- O Haiti precisou modificar o uniforme para a Copa do Mundo após veto da Fifa, que considerou a imagem uma manifestação política.
- A ilustração retratava a Batalha de Vertières, ocorrida em 1803, marco decisivo na luta pela independência haitiana.
- A seleção se classificou para a Copa ao vencer a Nicarágua por 2 a 0, em 18 de novembro de 2025.
- Historiadores destacam o debate sobre silenciamento de memórias históricas de líderes negros, como Toussaint Louverture, em eventos esportivos.
- A Revolução haitiana começou em 1791 e culminou na independência em 1º de janeiro de 1804, tornando-se a primeira república negra do mundo.

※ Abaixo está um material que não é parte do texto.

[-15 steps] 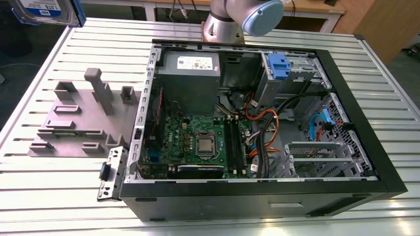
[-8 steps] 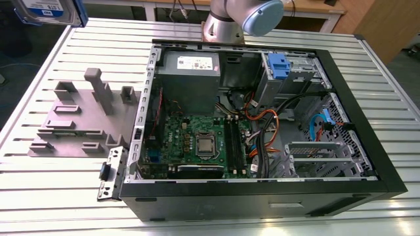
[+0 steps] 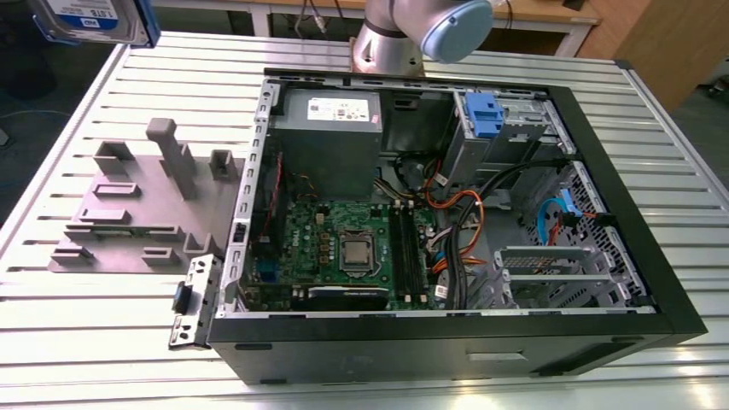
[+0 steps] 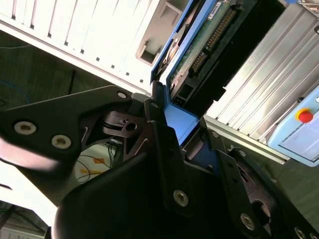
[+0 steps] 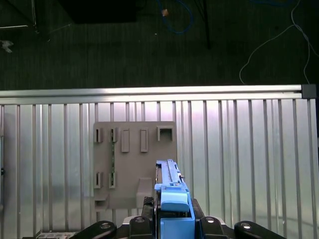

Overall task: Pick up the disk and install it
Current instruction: 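Pick up the disk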

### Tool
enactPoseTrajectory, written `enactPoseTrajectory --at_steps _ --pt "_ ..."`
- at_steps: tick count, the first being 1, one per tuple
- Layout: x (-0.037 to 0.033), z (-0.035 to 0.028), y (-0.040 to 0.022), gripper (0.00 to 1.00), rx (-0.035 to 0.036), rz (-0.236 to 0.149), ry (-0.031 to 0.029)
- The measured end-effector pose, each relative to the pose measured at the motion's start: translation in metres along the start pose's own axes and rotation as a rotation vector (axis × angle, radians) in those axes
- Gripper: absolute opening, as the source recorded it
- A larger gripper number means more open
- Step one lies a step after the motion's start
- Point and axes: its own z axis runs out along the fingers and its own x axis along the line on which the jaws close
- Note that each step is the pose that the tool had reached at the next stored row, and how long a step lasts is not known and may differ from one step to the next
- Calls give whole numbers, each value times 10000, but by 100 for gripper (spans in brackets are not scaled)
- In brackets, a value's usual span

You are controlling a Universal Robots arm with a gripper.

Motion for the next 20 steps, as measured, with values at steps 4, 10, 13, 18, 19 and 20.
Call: enactPoseTrajectory --at_steps 4,10,13,18,19,20 --pt "-2 0 -42 37 1 0 -1" --pt "-4 -2 -99 37 1 0 0" --pt "-5 -3 -124 37 0 0 0" --pt "-7 -4 -166 37 0 0 0" --pt "-7 -3 -174 37 1 0 -1" --pt "-7 -4 -182 37 1 0 0"
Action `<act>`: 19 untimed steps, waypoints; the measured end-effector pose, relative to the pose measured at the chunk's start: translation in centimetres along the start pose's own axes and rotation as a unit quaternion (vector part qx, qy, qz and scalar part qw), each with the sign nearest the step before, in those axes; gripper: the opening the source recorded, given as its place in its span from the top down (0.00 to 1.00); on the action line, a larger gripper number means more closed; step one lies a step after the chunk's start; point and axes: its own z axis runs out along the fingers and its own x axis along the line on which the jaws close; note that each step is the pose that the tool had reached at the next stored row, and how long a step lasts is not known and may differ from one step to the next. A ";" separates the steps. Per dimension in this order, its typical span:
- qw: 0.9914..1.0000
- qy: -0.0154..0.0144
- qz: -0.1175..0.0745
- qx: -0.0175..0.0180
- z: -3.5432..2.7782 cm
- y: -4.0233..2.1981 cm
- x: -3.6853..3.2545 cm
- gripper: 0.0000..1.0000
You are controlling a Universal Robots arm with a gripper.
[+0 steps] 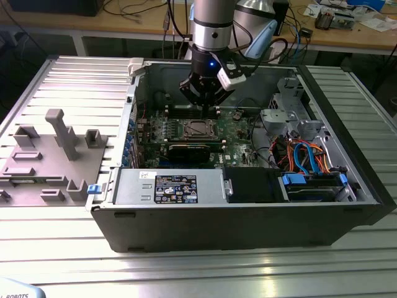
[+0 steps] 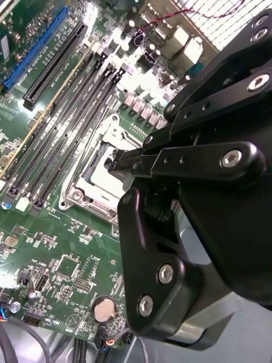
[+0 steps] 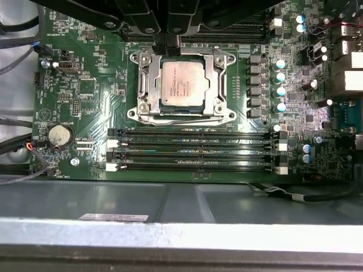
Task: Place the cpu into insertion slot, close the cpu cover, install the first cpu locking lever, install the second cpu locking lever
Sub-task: 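Install the first cpu locking lever, then install the second cpu locking lever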
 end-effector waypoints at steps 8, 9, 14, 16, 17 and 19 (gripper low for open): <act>1.000 0.000 0.000 0.000 -0.03 0.00 0.00 0.89; 1.000 0.000 0.000 0.000 -0.03 0.00 0.00 0.89; 1.000 0.000 0.000 0.000 -0.04 -0.05 0.00 0.89; 1.000 0.000 0.000 0.000 -0.01 -0.19 0.00 0.89; 1.000 0.000 0.000 0.000 0.05 -0.53 0.00 0.89; 1.000 0.000 0.000 0.000 0.16 -1.13 0.02 0.89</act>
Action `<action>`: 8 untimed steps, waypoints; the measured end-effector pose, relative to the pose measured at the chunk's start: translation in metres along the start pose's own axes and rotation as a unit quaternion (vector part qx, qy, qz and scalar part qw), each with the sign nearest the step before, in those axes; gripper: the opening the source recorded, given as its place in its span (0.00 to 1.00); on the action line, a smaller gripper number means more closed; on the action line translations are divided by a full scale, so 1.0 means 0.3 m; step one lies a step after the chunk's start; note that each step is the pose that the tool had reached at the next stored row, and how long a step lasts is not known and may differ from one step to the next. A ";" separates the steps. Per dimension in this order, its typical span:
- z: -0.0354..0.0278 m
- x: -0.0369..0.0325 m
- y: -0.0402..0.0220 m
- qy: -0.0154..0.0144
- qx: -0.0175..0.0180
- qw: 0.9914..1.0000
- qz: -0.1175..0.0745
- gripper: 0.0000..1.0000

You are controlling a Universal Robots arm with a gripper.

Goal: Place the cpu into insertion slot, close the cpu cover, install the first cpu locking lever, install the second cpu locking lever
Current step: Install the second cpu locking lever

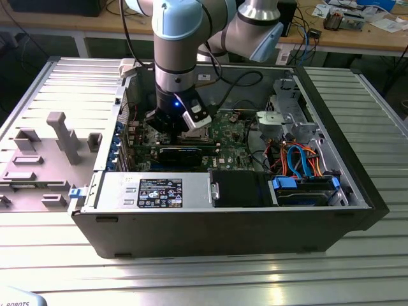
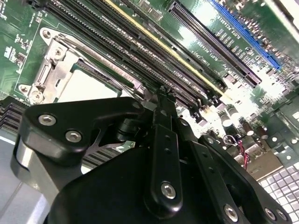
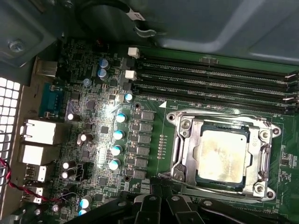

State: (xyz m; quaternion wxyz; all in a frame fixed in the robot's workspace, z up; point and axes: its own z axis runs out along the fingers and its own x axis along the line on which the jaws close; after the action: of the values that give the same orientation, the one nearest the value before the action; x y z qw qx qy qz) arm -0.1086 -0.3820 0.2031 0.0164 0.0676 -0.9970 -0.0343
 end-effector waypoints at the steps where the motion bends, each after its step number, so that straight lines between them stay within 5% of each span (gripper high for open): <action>1: 0.000 0.002 -0.004 0.000 0.000 1.000 0.000 0.11; 8: -0.002 0.008 -0.026 0.000 0.000 1.000 -0.001 0.11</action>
State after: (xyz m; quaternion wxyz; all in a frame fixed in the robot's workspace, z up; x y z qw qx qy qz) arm -0.1100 -0.3900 0.2032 0.0163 0.0690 -0.9969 -0.0342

A seleção do Haiti precisou alterar o uniforme que usará na Copa do Mundo de futebol para 2026. O time não exibirá mais a ilustração que remete à história da independência do país, após veto da Fifa, que considera o desenho uma manifestação política.
A peça visual mostrava um grupo de pessoas segurando uma bandeira vermelha e branca. A referência era à Batalha de Vertières, de 1803, marco decisivo na luta haitiana pela independência contra a França. A explicação partiu de um representante haitiano ao The Athletic, ligado ao The New York Times.

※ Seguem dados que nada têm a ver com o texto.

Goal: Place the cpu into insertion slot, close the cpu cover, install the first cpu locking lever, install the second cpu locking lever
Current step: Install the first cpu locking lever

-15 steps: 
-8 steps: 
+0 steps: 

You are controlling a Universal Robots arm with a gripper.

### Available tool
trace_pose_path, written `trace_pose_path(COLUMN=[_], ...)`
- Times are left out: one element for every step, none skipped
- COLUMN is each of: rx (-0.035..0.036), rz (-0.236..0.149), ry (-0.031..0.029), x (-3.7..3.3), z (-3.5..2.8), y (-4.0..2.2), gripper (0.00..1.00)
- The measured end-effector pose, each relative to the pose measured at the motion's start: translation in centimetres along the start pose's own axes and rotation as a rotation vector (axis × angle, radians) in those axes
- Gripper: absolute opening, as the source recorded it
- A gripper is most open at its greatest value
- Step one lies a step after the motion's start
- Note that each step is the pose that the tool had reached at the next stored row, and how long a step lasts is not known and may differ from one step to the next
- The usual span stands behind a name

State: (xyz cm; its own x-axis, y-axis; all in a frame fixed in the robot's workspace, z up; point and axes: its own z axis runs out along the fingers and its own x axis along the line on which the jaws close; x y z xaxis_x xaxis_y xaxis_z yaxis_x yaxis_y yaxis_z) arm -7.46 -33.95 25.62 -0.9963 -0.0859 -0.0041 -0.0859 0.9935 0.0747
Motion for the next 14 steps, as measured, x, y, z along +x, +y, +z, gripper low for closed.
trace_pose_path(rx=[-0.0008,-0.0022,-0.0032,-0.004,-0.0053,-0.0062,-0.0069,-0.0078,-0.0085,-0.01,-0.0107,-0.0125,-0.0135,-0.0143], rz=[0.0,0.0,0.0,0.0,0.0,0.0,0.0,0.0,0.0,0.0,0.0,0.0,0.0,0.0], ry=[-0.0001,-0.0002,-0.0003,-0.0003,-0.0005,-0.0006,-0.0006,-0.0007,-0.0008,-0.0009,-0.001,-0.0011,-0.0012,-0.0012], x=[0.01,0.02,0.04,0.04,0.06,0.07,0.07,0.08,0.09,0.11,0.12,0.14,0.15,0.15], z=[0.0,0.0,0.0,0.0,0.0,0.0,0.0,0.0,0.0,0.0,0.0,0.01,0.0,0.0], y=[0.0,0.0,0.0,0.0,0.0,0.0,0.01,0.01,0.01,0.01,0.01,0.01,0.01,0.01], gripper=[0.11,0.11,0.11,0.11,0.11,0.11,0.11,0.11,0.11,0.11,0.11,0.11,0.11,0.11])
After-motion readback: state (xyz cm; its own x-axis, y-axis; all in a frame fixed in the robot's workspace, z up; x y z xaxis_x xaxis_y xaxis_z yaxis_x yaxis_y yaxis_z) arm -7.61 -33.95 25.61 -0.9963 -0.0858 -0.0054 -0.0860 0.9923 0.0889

A vitória de Vertières ocorreu em 18 de novembro de 1803, data que soma ao simbolismo do uniforme com o feito histórico. O mesmo dia em que o Haiti se classificou para a Copa, ao derrotar a Nicarágua por 2 a 0 nas Eliminatórias em 2025.

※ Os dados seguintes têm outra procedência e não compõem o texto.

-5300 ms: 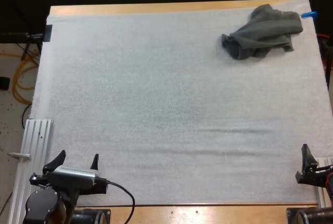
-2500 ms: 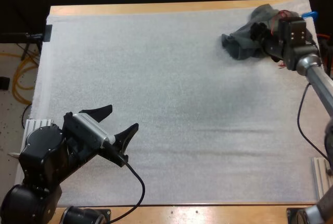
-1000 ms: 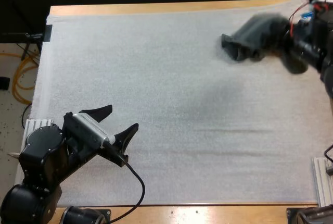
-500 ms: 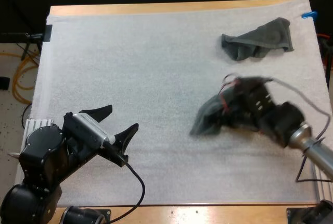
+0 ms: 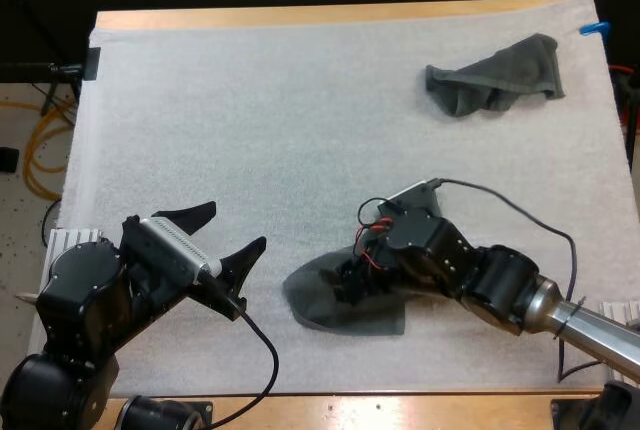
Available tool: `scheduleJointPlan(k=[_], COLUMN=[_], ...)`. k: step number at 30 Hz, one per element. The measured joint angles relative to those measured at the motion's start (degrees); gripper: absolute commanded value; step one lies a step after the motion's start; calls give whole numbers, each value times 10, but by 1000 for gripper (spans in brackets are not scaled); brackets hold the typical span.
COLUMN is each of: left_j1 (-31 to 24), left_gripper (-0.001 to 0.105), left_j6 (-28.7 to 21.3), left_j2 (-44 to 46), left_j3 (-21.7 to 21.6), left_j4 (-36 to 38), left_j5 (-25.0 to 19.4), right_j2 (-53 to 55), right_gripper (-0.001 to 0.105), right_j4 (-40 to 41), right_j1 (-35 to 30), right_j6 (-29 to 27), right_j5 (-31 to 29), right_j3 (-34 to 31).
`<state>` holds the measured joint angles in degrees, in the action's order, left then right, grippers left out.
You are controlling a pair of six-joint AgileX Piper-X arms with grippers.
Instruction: Pick towel from pile fold and stack
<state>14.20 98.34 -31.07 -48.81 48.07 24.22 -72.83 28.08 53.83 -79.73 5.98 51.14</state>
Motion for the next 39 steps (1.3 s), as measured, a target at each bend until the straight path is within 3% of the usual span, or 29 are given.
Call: scheduleJointPlan(k=[5, 12, 19, 24, 35, 39], left_j1=[0, 0, 0, 0, 0, 0], left_gripper=[70, 70, 70, 70, 70, 70], left_j6=[0, 0, 0, 0, 0, 0], left_j2=[0, 0, 0, 0, 0, 0], left_j3=[0, 0, 0, 0, 0, 0], left_j4=[24, 49, 50, 50, 79, 126], left_j5=[0, 0, 0, 0, 5, 5], right_j2=[0, 0, 0, -5, -147, -181], right_gripper=[78, 78, 78, 78, 76, 55], right_j4=[0, 15, 100, 169, 171, 169], right_j1=[-47, -179, -270, -282, -282, -282], right_j6=[-20, -21, -38, -91, -96, -96], right_j5=[-18, -26, -17, 10, 77, 92], right_j3=[0, 0, 0, 0, -8, -8])
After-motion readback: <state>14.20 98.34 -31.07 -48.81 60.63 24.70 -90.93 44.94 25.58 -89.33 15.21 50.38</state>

A decisão da Fifa gerou debates sobre censura de símbolos históricos em contexto esportivo. O tema já havia sido alvo de controvérsia anteriormente, no COI, durante os Jogos de Inverno na Itália, também envolvendo a figura de Toussaint Louverture.
Especialistas destacam o papel central de líderes como Toussaint Louverture, Jean-Jacques Dessalines e Henri Christophe na Revolução Haitiana. A narrativa histórica associada ao uniforme é tratada como memória de um processo que aboliu a escravidão no Haiti.